TASK DETAILS: Word for word, reproduce the listing that follows, excluding any pictures it contains.
*** Opening SOURCE DATA ***
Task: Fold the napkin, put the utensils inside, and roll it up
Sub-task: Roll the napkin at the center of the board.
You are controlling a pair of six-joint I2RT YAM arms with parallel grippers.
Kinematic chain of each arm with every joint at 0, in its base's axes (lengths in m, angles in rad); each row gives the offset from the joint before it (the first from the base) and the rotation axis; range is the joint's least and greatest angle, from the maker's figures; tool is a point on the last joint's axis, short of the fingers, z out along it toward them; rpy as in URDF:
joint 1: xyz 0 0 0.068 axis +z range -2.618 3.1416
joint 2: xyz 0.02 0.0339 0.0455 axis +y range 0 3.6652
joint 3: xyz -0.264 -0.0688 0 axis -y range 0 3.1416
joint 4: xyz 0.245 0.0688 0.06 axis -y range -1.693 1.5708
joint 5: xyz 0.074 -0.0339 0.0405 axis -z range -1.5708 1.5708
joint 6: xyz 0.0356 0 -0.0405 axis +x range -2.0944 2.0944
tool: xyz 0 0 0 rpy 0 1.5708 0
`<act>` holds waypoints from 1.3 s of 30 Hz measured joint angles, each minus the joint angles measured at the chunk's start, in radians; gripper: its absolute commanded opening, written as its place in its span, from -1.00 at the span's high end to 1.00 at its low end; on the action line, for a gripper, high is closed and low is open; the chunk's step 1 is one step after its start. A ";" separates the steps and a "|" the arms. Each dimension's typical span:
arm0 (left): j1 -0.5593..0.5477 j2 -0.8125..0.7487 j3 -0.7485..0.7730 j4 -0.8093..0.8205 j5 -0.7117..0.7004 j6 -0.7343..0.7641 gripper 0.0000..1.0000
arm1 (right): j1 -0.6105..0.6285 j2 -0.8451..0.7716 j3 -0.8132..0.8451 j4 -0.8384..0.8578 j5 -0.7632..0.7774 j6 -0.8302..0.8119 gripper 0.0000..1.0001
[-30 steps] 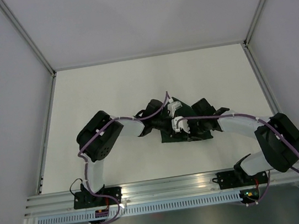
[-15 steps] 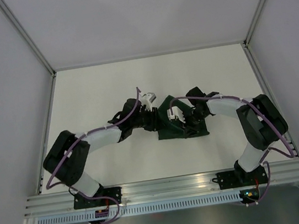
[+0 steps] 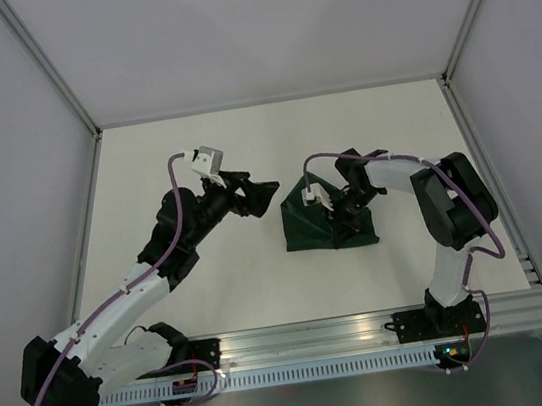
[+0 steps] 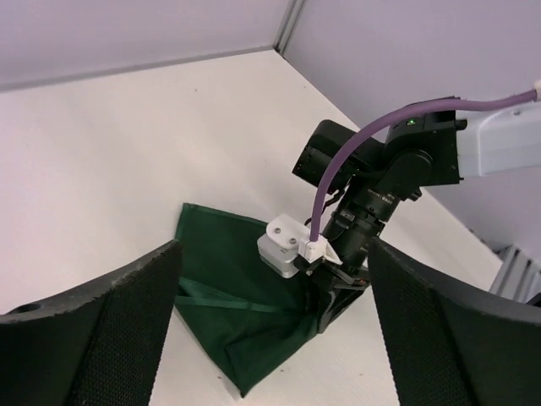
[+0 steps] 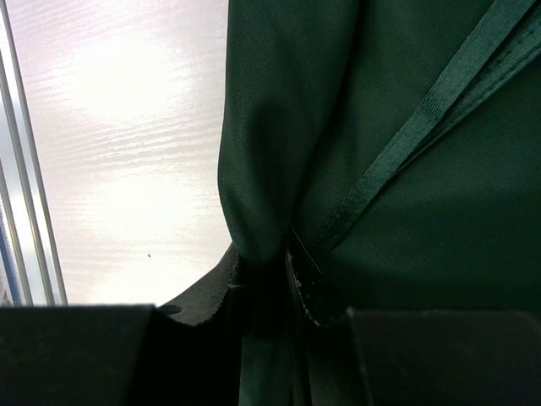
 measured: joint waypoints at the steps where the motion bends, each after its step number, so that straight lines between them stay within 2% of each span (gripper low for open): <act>1: 0.001 0.002 0.015 -0.006 0.009 0.019 -0.99 | 0.000 0.009 0.010 -0.011 -0.002 0.000 0.99; 7: -0.025 0.049 0.082 -0.011 0.006 0.159 -0.99 | -0.007 0.092 0.094 -0.100 -0.034 0.005 0.99; 12: -0.203 0.060 -0.061 0.119 -0.143 0.373 -0.99 | -0.016 0.166 0.169 -0.186 -0.063 0.009 0.99; 18: -0.378 0.205 -0.128 0.232 -0.257 0.626 -0.99 | -0.039 0.242 0.234 -0.269 -0.106 0.011 0.99; 26: -0.497 0.478 -0.138 0.302 -0.270 0.847 -0.99 | -0.059 0.314 0.293 -0.354 -0.139 0.012 0.99; 36: -0.520 0.718 -0.080 0.358 -0.256 1.036 -0.99 | -0.071 0.352 0.311 -0.420 -0.147 0.011 0.99; 39: -0.509 0.745 -0.055 0.370 -0.235 1.067 -0.86 | -0.072 0.362 0.318 -0.437 -0.148 0.011 0.99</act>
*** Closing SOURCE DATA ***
SOLUTION BELOW:
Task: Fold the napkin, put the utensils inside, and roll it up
Sub-task: Roll the napkin at the center of the board.
You are controlling a pair of six-joint I2RT YAM arms with parallel grippers.
Kinematic chain of each arm with every joint at 0, in its base's axes (lengths in m, angles in rad); each row gives the offset from the joint before it (the first from the base) and the rotation axis; range is the joint's least and greatest angle, from the maker's figures; tool is a point on the last joint's axis, short of the fingers, z out along it toward them; rpy as in URDF:
joint 1: xyz 0 0 0.068 axis +z range -2.618 3.1416
joint 2: xyz 0.02 0.0339 0.0455 axis +y range 0 3.6652
joint 3: xyz -0.264 -0.0688 0 axis -y range 0 3.1416
joint 4: xyz 0.245 0.0688 0.06 axis -y range -1.693 1.5708
joint 5: xyz 0.074 -0.0339 0.0405 axis -z range -1.5708 1.5708
joint 6: xyz 0.0356 0 -0.0405 axis +x range -2.0944 2.0944
tool: xyz 0 0 0 rpy 0 1.5708 0
`<act>` holds waypoints from 1.3 s of 30 Hz measured joint angles, each minus the joint angles measured at the chunk's start, in radians; gripper: its absolute commanded opening, written as its place in its span, from -1.00 at the span's high end to 1.00 at its low end; on the action line, for a gripper, high is closed and low is open; the chunk's step 1 is one step after its start. A ";" separates the steps and a "|" the arms. Each dimension's typical span:
arm0 (left): j1 -0.5593..0.5477 j2 -0.8125..0.7487 j3 -0.7485..0.7730 j4 -0.8093..0.8205 j5 -0.7117..0.7004 j6 -0.7343..0.7641 gripper 0.0000..1.0000
arm1 (right): j1 -0.6105..0.6285 j2 -0.8451..0.7716 j3 -0.8132..0.8451 j4 -0.8384..0.8578 j5 -0.7632..0.7774 j6 -0.8302..0.8119 gripper 0.0000..1.0001
[-30 steps] 
[-15 steps] 
[+0 steps] 
[+0 steps] 
[+0 steps] 
 measured: joint waypoints at the steps where the motion bends, each after its step number, so that straight lines between them stay within 2% of each span (gripper low for open): <act>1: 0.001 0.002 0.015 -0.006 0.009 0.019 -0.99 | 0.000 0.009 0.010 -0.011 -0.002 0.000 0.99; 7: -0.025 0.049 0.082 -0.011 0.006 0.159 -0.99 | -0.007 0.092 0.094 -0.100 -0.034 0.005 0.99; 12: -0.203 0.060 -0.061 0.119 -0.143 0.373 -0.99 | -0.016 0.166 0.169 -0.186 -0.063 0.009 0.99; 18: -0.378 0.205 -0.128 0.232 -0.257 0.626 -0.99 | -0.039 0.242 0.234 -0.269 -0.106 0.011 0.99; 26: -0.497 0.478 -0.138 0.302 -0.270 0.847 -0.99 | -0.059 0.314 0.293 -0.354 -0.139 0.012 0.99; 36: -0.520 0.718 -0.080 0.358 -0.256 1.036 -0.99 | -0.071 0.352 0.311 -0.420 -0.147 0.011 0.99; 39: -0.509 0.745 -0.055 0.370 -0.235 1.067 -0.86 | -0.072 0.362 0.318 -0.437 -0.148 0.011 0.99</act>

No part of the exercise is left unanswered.